MECHANICAL DYSMENORRHŒA is that form in which there is some mechanical obstruction to the escape of the menstrual discharge. The causes of the obstruction are various. There may be either a stricture of the internal orifice of the uterus, or a narrowing of the whole canal of the cervix, or the external os uteri may be small and contracted, or some tumor may interfere with the patency of the cervical canal, and there may be retroflexion or antiflexion of the uterus.
In these cases there is more or less violent expulsive pain coming on in paroxysms, and there is usually a scanty flow. Often the discharge escapes in gushes, each gush being preceded by a bearing down effort, and accompanied by an expulsive pain. There are attacks of nausea, restlessness and retching, with flatulence; there is always severe headache and congestion, with tenderness of the ovaries; and if there is endometritis, there are some other inflammatory symptoms.

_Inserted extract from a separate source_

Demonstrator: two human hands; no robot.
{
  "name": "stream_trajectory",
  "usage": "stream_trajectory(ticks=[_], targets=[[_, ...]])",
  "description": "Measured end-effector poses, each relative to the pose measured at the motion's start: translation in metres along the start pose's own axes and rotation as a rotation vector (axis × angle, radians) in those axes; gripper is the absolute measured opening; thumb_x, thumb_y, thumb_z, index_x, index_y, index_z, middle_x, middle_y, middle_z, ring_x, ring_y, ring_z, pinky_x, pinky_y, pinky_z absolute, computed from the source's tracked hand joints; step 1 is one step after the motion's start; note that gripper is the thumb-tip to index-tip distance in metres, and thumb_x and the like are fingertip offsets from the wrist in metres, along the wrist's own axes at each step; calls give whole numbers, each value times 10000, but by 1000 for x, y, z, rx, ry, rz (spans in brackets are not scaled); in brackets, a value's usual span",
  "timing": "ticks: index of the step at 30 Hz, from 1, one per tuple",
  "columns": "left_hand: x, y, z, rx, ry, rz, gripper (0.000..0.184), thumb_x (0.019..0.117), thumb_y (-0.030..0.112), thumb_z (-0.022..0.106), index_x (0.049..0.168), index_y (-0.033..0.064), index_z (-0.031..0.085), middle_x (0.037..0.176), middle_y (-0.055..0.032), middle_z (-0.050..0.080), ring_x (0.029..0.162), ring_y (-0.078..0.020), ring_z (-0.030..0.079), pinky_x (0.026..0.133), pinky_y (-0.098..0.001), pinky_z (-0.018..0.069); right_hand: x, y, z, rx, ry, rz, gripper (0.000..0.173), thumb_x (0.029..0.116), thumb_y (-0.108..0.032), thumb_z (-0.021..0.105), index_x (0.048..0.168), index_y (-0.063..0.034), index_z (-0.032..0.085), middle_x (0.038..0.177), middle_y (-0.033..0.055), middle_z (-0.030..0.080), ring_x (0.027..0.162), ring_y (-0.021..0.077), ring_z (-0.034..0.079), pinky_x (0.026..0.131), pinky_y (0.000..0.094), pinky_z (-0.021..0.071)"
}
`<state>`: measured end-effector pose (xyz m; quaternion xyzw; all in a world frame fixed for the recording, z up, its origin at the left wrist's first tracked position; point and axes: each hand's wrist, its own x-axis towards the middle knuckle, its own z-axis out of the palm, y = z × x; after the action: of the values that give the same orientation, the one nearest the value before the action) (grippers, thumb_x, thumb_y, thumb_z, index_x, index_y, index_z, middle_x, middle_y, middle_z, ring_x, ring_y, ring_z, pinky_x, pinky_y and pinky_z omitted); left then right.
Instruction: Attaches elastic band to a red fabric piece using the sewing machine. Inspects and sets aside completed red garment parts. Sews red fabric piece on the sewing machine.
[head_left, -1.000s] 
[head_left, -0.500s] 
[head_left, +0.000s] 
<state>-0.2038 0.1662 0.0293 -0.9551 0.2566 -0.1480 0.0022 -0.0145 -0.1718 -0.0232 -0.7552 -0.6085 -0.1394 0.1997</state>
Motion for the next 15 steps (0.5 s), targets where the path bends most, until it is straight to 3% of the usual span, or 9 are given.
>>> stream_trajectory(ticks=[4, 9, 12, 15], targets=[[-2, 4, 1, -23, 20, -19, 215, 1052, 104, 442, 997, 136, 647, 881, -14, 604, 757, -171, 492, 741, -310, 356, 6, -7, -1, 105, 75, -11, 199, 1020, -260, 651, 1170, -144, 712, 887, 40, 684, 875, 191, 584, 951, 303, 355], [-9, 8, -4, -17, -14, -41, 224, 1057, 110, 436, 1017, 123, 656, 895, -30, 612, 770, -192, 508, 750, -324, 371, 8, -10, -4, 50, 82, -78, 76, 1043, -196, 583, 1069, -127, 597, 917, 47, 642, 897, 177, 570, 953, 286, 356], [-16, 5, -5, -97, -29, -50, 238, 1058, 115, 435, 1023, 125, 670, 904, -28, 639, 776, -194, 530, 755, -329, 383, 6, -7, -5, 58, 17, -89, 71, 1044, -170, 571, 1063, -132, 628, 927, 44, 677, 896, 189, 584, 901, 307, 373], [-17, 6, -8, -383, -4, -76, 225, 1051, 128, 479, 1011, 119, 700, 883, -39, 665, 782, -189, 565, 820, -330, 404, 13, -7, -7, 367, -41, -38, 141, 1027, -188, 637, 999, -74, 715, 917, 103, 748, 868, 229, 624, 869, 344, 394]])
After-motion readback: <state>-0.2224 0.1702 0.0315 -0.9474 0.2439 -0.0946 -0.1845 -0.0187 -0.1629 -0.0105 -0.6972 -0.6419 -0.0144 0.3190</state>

Modern gynecology has various remedies for this class of cases, of which it is not necessary to speak here.
MENORRHAGIA.
The term menorrhagia should be applied only to cases of menstrual flow, although it is often employed to signify any considerable sanguineous discharge from the uterus, other than normal monthly escape. But I will say something here of cases where there is a more abundant or a more prolonged flow than is natural to the subject of it, and of cases where there is a recurrence of the discharge at short intervals, so as to seem almost continuous.
In that variety in which the discharge is normal in quality but the quantity is increased, there is undue uterine congestion, set up by constitutional causes, or it is induced by slight disease of the uterus or ovaries.
When menorrhagia takes place in plethoric habits, it is manifestly remedial, and ought not to be restrained hastily. We may endeavor to reduce the plethora, and a cooling diet, the recumbent position, and saline cathartics may be enjoined. (F. 61).
If the flow continues five days or more, and especially if depressing effects are manifested, such as general weakness, languor, mental depression, with pain in the head, loins or back, the patient is undoubtedly suffering from the loss of blood, and it is best to restrain the flux by general and local means (F. 176.) At the time when the flow is profuse or long continued, give strong cinnamon tea, a teacupful at a time, or teaspoonful doses of tincture cinnamon every hour. Astringent pessaries should sometimes be used. Formerly injections of cold water were given; recently injections of hot water, as hot as can be borne in the vagina, are considered more effectual. Fluid extract of ergot, in half-teaspoonful doses, may be given every hour for two or three successive hours. Other remedies are elixir vitriol and turpentine, opium and acetate of lead during the attack; and counter irritation to the sacrum, the douche to the loins, sponging, cold vaginal injections, and the sitz bath during the interval. (F. 175).
If astringent or cold injections are used, the patient should lie upon her back in bed, and the fluid should be thrown up gradually. Of course, there are cases where only an experienced, well-educated physician can do all that is required in removing the cause of the difficulty.